**DATA BLOCK**:
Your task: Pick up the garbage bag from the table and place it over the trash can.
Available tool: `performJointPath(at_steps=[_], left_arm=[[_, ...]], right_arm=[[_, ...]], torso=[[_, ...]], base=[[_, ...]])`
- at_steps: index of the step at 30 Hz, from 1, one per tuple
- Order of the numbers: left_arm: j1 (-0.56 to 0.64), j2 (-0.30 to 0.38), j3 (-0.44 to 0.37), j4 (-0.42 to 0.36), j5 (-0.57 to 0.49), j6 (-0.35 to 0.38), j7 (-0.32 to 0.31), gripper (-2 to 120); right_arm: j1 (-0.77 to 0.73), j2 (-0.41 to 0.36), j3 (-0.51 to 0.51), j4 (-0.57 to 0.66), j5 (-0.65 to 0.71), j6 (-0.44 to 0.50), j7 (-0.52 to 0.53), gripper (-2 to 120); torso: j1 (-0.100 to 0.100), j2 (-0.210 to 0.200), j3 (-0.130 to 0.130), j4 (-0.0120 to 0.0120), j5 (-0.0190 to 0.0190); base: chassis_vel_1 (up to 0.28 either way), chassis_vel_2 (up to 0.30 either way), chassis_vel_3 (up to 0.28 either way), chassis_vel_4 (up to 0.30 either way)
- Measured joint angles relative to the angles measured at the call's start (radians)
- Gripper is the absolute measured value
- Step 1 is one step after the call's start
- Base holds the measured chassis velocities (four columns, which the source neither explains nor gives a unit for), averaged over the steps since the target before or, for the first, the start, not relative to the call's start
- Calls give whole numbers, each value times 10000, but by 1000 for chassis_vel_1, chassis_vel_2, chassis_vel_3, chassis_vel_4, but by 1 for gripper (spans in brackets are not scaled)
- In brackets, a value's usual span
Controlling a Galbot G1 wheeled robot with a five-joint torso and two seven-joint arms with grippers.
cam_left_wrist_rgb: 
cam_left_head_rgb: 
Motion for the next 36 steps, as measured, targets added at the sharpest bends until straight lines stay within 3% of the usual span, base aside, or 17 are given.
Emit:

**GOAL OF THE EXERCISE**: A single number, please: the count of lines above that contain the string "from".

**ANSWER BOX**: 2